Au niveau de la politique nationale, l’accord du Mercosur est déjà discuté depuis la déclaration de Xavier Bettel sur la politique étrangère depuis mi-novembre. Le ministre des Affaires étrangères avait déclaré que le gouvernement avait besoin de « garanties supplémentaires » de la part de la Commission européenne, mais il a refusé de dire clairement de quelles garanties il s’agissait. Suite à cela, « déi gréng » a déposé une motion dans la Chambre pour conditionner l’accord du gouvernement au respect de l’accord de Paris sur le climat et au respect de normes minimales dans les domaines de la protection de l’environnement, des droits des travailleurs et de la protection des consommateurs et de l’agriculture.
Sam Tanson, porte-parole parlementaire de Sensibilité politique (Verts), commente :
« Nous regrettons que le gouvernement n’ait pas été disposé, à notre demande, à s’engager clairement en faveur de la protection du climat et de l’environnement ainsi que de la protection des travailleurs, des consommateurs et des agriculteurs européens. Les discussions avec l’agriculture et l’industrie qui ont lieu ces jours-ci sont importants, mais le gouvernement devra bientôt dire clairement dans quelle direction il entend aller.
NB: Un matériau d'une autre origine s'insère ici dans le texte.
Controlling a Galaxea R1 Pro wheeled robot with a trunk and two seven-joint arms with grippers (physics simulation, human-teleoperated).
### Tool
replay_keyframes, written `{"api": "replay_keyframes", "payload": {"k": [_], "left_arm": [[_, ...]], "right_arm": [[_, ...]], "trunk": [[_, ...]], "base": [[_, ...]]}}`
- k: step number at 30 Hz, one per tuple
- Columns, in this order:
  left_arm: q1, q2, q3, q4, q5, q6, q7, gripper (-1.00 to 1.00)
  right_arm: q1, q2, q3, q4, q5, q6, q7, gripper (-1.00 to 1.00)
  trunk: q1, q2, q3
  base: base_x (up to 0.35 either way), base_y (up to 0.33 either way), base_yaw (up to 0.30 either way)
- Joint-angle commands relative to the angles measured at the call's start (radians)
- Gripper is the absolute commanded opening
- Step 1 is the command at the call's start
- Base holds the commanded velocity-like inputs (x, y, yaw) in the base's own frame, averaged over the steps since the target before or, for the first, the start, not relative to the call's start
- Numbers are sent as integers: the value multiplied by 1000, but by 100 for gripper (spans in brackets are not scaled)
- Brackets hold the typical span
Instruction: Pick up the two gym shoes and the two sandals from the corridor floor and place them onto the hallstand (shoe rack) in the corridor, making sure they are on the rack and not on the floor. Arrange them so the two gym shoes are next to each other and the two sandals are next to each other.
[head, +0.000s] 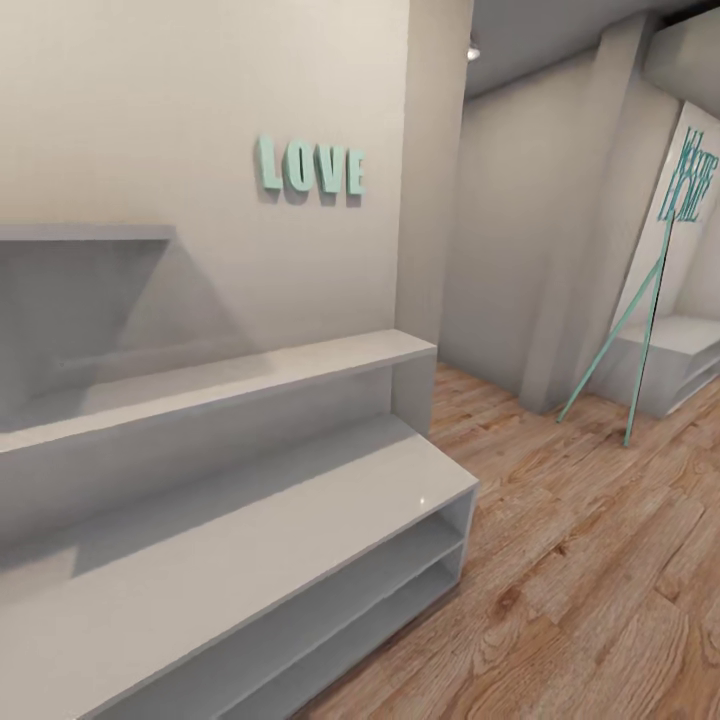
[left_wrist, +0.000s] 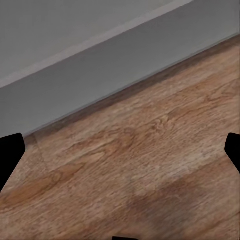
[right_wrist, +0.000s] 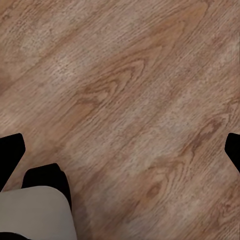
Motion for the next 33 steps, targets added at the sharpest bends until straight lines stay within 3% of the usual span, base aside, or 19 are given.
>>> {"api": "replay_keyframes", "payload": {"k": [1, 25, 33], "left_arm": [[0, 0, 0, 0, 0, 0, 0, 100], [0, 1, 1, 0, 0, -1, 0, 100], [0, 1, 1, 0, 0, -1, 0, 100]], "right_arm": [[0, 0, 0, 0, 0, 0, 0, 100], [0, 0, 1, 0, 0, -1, 0, 100], [0, 0, 1, 0, 0, -1, 0, 100]], "trunk": [[4, -7, -3], [96, -175, -78], [96, -175, -78]], "base": [[0, 0, 0], [0, 0, 0], [0, 0, 0]]}}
Malgré le rejet de notre motion, nous attendons du gouvernement qu’il n’approuve pas l’accord de libre-échange si les conditions-cadres ne sont pas réunies ».
Stéphanie Empain, coprésidente de déi gréng, ajoute :
« Les accords commerciaux peuvent être un outil précieux pour la coopération et le progrès internationaux. Mais il est inacceptable qu’en 2024, l’UE conclue encore des accords qui ignorent nos propres normes. C’est une gifle pour les agriculteurs européens qui produisent chaque jour nos aliments en respectant des exigences strictes en matière de protection de l’homme, de l’animal et de l’environnement. Vendre les acquis économiques et sociaux de l’Europe est injuste et à courte vue ».